Hi folks. I’ve seen so much misinformation out there regarding editing–what the different kinds of editing entail, and/or that every edit includes copy editing, line editing, proofreading, developmental editing, or a combination of all of these very different services. Today, let’s discuss the top 3 kinds of edits, starting with the most important, and highlight ways you can self-edit before soliciting service from a professional editor.

 

 

The King of All Editing is the Developmental/Content edit. When considering hiring a vetted freelance editor, this should be your first step. Not copy/line editing, not proofing. Development. A developmental editor looks at the building blocks (or foundation) of your manuscript, including plot, arcs, sub-plots, strength of characterization, and pacing.

 

After a developmental edit, you will be rewriting and revising to strengthen your manuscript to ensure a compelling read for agents and/or readers. Sometimes we know we want x, y, and z to happen, but when filling in the ‘how’, the story doesn’t make sense/falls flat. That’s why developmental editing is KING.

 

The self-edit method to try to strengthen your manuscript (and this should also be done BEFORE hiring a developmental editor, so they can really dig in to issues and not just scratch the surface) is to run your manuscript through Critique Partners (also known as CPs). Yes, Critique Partners, not just beta readers. CPs are writers with knowledge of fiction writing craft. Their role is to point out plot issues, holes, bunnies, and character issues. A beta reader’s role is to inform you of whether they enjoyed the manuscript and recommend it to a friend. Once you have run your manuscript past more than one CP, and have completed your revisions, your beta readers step in.

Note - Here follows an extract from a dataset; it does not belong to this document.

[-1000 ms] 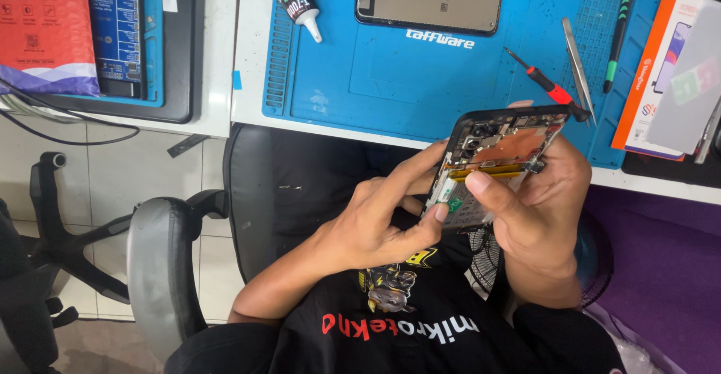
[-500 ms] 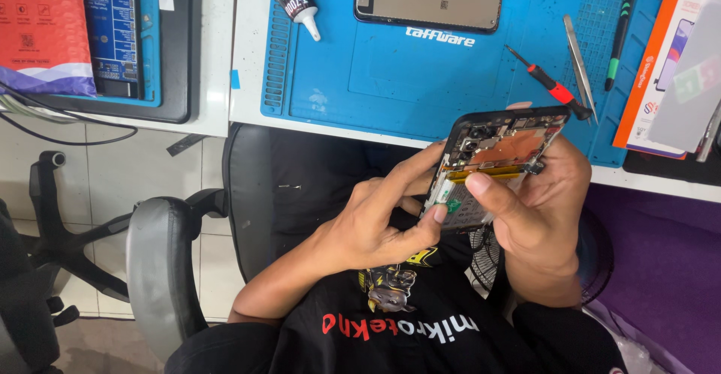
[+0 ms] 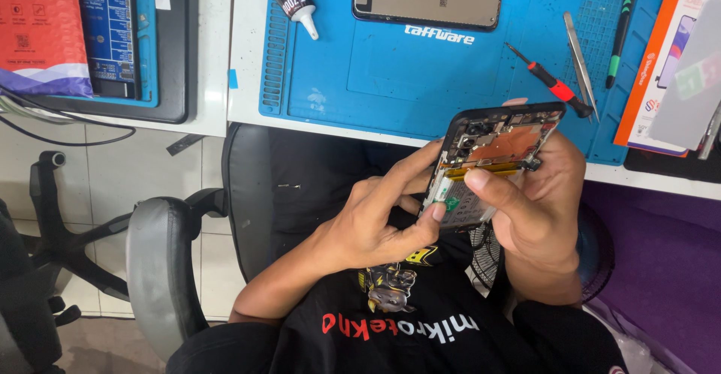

After this process (which can take 3+ rounds of self-editing to nail, in my experience) you should do one more round to check for grammar/spelling/homonyms before either querying, hiring a developmental editor, or having the manuscript proofread (this applies mostly to those deciding to self-publish, or those who are going the Indi route with small publishers without in-house editors).

 

The second type of editing that’s kind of important is Copy/Line editing. Some editors offer these separately, some call both copy editing but do both in one package. This kind of editing looks at readability, style, syntax structure, grammar etc. All the technical parts  of your working manuscript.

 

A good Copy/Line editor should have a background in your particular age market and genre so they don’t compromise the voice of your characters, by turning historical vibes into contemporary, or by stiffening modern day dialogue with their 100% pure academic writing background.

 

For self-editing, I recommend the ProWritingAid software. It works better, catches more errors, and is more in depth than Grammarly. When, after this, do you know if you need a professional? If betas/CPs are still having issues with readability, it’s time to think about an editor.

 

And now, to finish, the third heavy hitter is proofreading. If you need a manuscript proofread (which I only recommend for those of you who self-publish), you need fresh eyes on that manuscript, preferably a professional who will look at each line with a magnifying glass. CPs and betas will miss a lot of what needs to be fixed, because they can be miniscule issues that go undetected as our brains tend to correct sentences as we read. They should still catch glaring things, but by now you should be on your billionth draft, and all those eyes may have missed errors.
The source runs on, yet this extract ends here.